Таясь от жены, Евгений молча взял пулю и украдкой опустил ее в карман пиджака. Однако это не ускользнуло от настороженного взгляда Тани, но она сделала вид, что не заметила. Необычная нервозность, взволнованность мужа вызвали ее подозрение. Но она не спешила с расспросами, в то же время ей не терпелось удостовериться, что передал шофер мужу «на память». Когда Евгений, сняв пиджак, ушел в ванную, преодолев неловкость, она решила заглянуть в карман пиджака. И к своему ужасу обнаружила там пулю. «Откуда она, где взял ее шофер? Кому предназначалась?» — стучали неумолимые вопросы в воспаленном мозгу Тани. Мгновенно в памяти всплыл недавний эпизод: крутой поворот машины, резкое торможение, тревожный вопрос мужа к водителю: «Ты жив?» Значит была опасность для жизни. Чьей? Конечно же, их троих, находящихся в машине. И эта пуля, которую прячет от нее муж. Трезвая логика и напряженная острота мысли привели ее к догадке: стреляли по их машине. Пуля предназначалась не шоферу и не ей, а, конечно же, Евгению. Но, говорят, пуля дура и не всегда она попадает в цель, иногда пролетает мимо, иногда поражает «случайных», «посторонних». «Это я посторонняя?» Ей стало страшно. На этот раз пронесло, пролетела мимо. Счастливый случай. Только теперь до ее сознания дошло, что счастливого случая могло и не быть.
Она торопливо украдкой положила пулю на место, в карман пиджака, опасаясь, что муж застанет ее за недостойным поступком, — это был первый случай в их совместной жизни, когда она тайком забралась в карман мужа. Теперь она испытывала неловкость и стыд. Однако зачем он скрывает от нее то, что касается их жизни? Ее жизни?
Евгений вышел из ванной наигранно-веселый, но за искусственной веселостью еще резче и отчетливей проступала растерянность, которую он старался скрыть от жены.
— Как тебе понравился вечер? — спросил он.
— Никак, — сухо обронила она.
— Да что ты? — удивился он. — Цвет общества, новая элита.
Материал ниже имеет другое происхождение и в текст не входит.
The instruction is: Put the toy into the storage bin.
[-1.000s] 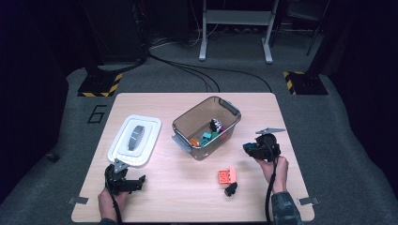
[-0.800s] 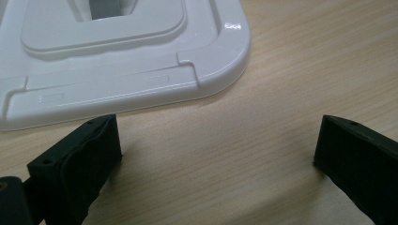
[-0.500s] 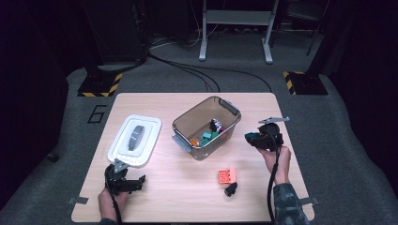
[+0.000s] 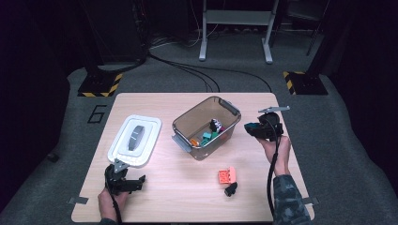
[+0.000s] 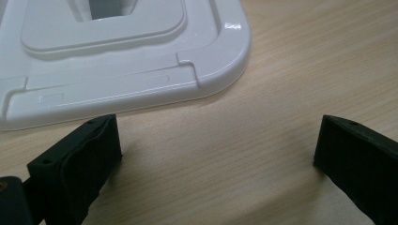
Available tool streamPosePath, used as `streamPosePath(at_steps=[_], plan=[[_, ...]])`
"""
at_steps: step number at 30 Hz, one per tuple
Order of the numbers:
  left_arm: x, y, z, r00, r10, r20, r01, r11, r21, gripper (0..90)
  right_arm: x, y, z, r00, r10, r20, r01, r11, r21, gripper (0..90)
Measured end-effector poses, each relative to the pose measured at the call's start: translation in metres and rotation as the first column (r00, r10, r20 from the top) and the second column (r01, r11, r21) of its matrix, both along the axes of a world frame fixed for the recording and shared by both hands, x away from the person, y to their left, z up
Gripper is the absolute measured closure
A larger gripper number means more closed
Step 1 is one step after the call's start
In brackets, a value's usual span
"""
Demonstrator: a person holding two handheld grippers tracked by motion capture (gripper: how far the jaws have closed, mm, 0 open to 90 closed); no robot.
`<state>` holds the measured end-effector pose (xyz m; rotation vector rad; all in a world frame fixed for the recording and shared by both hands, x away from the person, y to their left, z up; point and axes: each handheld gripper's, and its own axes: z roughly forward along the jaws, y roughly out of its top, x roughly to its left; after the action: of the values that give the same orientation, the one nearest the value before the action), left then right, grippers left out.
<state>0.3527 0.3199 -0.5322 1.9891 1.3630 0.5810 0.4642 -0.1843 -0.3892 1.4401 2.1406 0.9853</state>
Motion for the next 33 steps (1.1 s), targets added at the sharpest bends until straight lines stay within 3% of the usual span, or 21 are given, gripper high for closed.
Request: streamPosePath(at_steps=[18, 27, 33], plan=[[0.0, 0.0, 0.0, 1.0, 0.0, 0.0, 0.0, 1.0, 0.001, 0.8, 0.025, 0.014, 0.034, 0.998, 0.026, 0.058, -0.025, 0.9997, -0.008, 58.9], [0.0, 0.0, 0.0, 1.0, 0.0, 0.0, 0.0, 1.0, 0.001, 0.8, 0.038, 0.034, 0.038, 0.9958, 0.067, 0.063, -0.066, 0.9977, -0.014, 58.8], [0.0, 0.0, 0.0, 1.0, 0.0, 0.0, 0.0, 1.0, 0.001, 0.8, 0.046, 0.051, 0.033, 0.9945, 0.093, 0.048, -0.091, 0.9954, -0.03, 58.8]])
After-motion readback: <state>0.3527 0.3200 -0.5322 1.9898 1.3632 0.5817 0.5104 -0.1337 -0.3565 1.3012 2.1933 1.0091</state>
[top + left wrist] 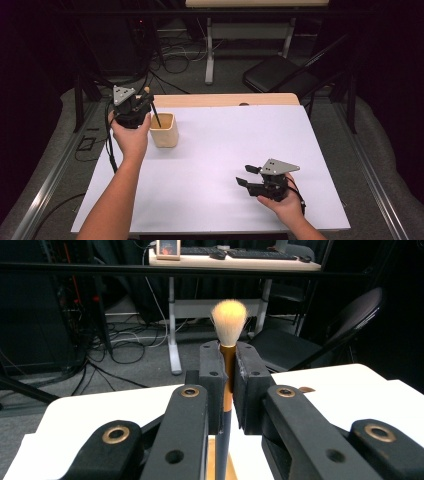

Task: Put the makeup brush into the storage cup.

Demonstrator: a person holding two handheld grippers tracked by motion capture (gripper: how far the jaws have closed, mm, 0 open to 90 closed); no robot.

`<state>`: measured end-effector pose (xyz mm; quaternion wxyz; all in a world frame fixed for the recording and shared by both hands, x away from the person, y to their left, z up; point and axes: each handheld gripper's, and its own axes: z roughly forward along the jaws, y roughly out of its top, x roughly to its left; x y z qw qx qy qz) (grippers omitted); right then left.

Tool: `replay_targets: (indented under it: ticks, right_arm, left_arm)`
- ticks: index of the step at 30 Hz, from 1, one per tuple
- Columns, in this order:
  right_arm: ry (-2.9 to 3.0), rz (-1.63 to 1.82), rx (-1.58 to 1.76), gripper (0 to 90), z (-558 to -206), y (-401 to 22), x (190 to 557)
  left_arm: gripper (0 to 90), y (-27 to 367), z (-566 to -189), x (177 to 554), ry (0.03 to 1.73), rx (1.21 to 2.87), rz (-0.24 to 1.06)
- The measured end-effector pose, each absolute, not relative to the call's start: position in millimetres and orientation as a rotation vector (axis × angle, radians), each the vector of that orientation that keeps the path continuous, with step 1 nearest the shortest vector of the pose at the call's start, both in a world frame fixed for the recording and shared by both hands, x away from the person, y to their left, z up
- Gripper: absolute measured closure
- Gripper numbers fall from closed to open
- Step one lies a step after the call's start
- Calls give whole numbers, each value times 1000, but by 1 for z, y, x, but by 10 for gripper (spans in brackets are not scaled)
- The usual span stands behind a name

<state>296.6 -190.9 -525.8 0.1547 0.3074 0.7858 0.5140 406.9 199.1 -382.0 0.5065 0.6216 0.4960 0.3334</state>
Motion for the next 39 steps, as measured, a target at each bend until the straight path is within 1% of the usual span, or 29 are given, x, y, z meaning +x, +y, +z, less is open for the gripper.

— Надменные, самонадеянные, хищные. А присмотришься — тревога и неуверенность, — продолжала она с холодной неприязнью. — Как будто ворвались в чужой дом незванными и алчно хватают, жрут и куражатся.
Евгения коробили ее слова, он решил смягчить раздражение лестью:
— А ты производишь впечатление. На тебя мужики клали глаз. Даже Анатолий Натанович, уж на что избалованный женским вниманием, удостоил тебя комплиментом. Между прочим, напрашивается в гости.
— К нам? В гости? — В больших темных глазах Тани вспыхнули недобрые огоньки.
— А что? Почему бы и нет! С таким человеком, как Яровой, любой сочтет за честь…
— Неприятный тип. Отвратительный и самоуверенный нахал.
Бледное лицо Тани скривило брезгливую гримасу, голос прозвучал сухо и раздраженно.
— Ну, Танечка, это ты напрасно. Анатолий Натанович — это фигура! Звезда первой величины на небосклоне бизнеса. Он вхож и в Кремль и в «Белый дом». С ним советуются и прислушиваются даже на самом верху.
— А то я не знаю, кто сидит в Кремле и в «Белом доме»? Такие же Натановичи. Вор на воре. Как будто ты там не знаешь.